● Try it
Your task is to transcribe the data exactly while omitting each picture.

■ ■ ■

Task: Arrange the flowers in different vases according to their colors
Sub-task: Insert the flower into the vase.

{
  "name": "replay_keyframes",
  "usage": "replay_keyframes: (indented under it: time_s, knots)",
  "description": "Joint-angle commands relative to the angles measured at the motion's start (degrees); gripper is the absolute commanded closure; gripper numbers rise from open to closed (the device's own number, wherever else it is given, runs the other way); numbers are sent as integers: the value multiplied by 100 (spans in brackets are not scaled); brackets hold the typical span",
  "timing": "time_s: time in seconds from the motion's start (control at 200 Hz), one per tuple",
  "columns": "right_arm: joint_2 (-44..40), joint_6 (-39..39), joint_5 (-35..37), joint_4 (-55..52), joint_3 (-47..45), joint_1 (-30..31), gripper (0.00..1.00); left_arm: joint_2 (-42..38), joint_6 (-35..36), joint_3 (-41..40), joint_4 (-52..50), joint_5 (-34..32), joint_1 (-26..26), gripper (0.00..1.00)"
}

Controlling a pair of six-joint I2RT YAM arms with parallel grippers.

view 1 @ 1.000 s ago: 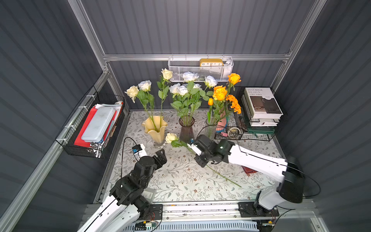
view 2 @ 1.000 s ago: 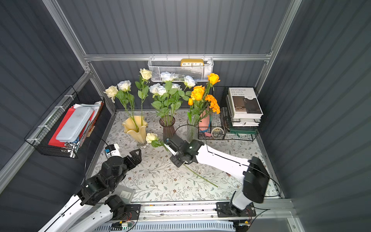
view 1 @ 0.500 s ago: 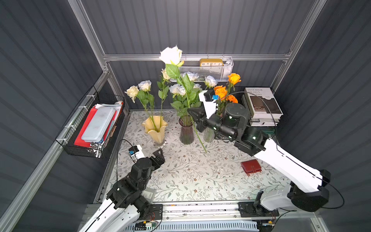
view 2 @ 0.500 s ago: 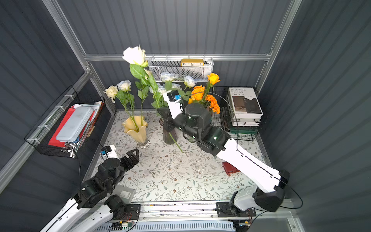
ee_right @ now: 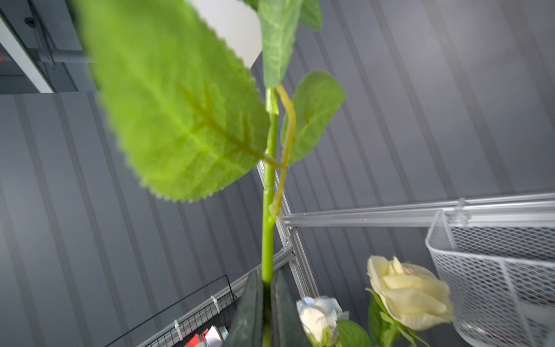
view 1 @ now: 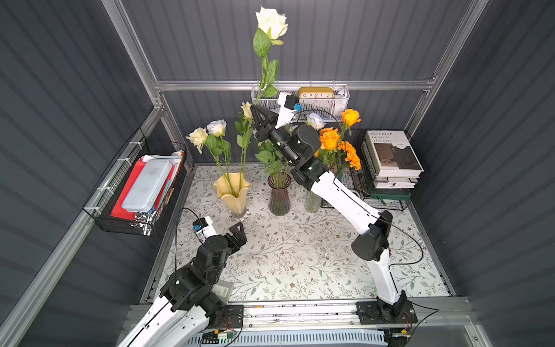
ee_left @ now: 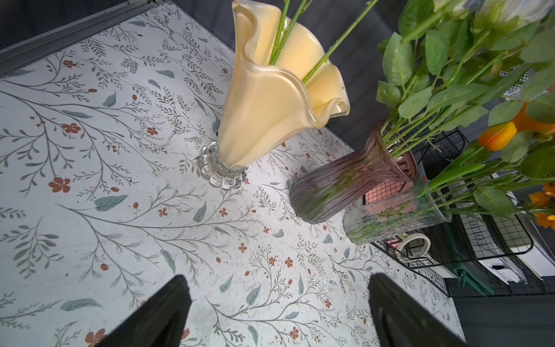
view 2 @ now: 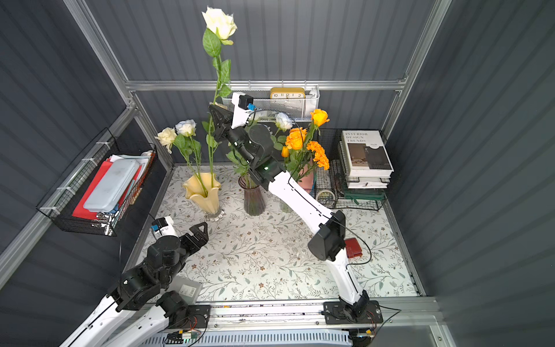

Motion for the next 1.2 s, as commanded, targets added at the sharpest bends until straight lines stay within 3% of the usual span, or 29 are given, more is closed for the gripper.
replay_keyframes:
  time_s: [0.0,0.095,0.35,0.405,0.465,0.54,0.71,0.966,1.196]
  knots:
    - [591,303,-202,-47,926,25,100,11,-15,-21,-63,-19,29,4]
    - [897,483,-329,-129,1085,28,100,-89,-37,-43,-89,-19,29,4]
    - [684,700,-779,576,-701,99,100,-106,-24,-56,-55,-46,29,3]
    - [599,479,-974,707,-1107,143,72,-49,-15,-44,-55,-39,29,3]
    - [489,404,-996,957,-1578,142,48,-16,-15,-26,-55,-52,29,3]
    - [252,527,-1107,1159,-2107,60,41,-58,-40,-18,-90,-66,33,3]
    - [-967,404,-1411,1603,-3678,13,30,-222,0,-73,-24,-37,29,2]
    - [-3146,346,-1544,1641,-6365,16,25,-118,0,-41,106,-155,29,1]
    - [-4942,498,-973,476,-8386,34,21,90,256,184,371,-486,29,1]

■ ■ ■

● Response
Task: Arrange the flowers in different vases according to their colors
Sub-task: Insert the flower into the vase.

{
  "name": "replay_keyframes",
  "usage": "replay_keyframes: (indented under it: time_s, knots)",
  "description": "Joint-angle commands relative to the angles measured at the motion's start (degrees); gripper is the absolute commanded closure; gripper numbers rise from open to closed (the device's own number, wherever else it is given, runs the other way); numbers are sent as integers: the value multiplied by 100 (spans in brackets are not scaled); brackets hold the typical span",
  "timing": "time_s: time in seconds from the motion's start (control at 200 Hz), one per tuple",
  "columns": "right_arm: joint_2 (-44..40), joint_6 (-39..39), joint_5 (-35..37), joint_4 (-55..52), joint_3 (-47..45), joint_1 (-30..31), gripper (0.00..1.00); left_arm: joint_2 (-42..38), joint_6 (-35..36), joint_3 (-41..40), joint_4 (-52..50), joint_5 (-34..32), joint_1 (-26..26), gripper (0.00..1.00)"
}

Controlling a pair of six-joint I2RT YAM arms with parallel grippers.

view 1 @ 1.000 s ago: 
view 2 @ 1.000 s ago: 
view 1 @ 0.500 s ago: 
view 2 @ 0.500 s ago: 
ee_right @ now: 
view 1 @ now: 
ee_left @ now: 
view 2 @ now: 

Motion for the next 1.2 s, as commanded, targets added at the sharpest bends until straight lines stay within 3% of the usual span, or 29 are given, more is closed for the gripper.
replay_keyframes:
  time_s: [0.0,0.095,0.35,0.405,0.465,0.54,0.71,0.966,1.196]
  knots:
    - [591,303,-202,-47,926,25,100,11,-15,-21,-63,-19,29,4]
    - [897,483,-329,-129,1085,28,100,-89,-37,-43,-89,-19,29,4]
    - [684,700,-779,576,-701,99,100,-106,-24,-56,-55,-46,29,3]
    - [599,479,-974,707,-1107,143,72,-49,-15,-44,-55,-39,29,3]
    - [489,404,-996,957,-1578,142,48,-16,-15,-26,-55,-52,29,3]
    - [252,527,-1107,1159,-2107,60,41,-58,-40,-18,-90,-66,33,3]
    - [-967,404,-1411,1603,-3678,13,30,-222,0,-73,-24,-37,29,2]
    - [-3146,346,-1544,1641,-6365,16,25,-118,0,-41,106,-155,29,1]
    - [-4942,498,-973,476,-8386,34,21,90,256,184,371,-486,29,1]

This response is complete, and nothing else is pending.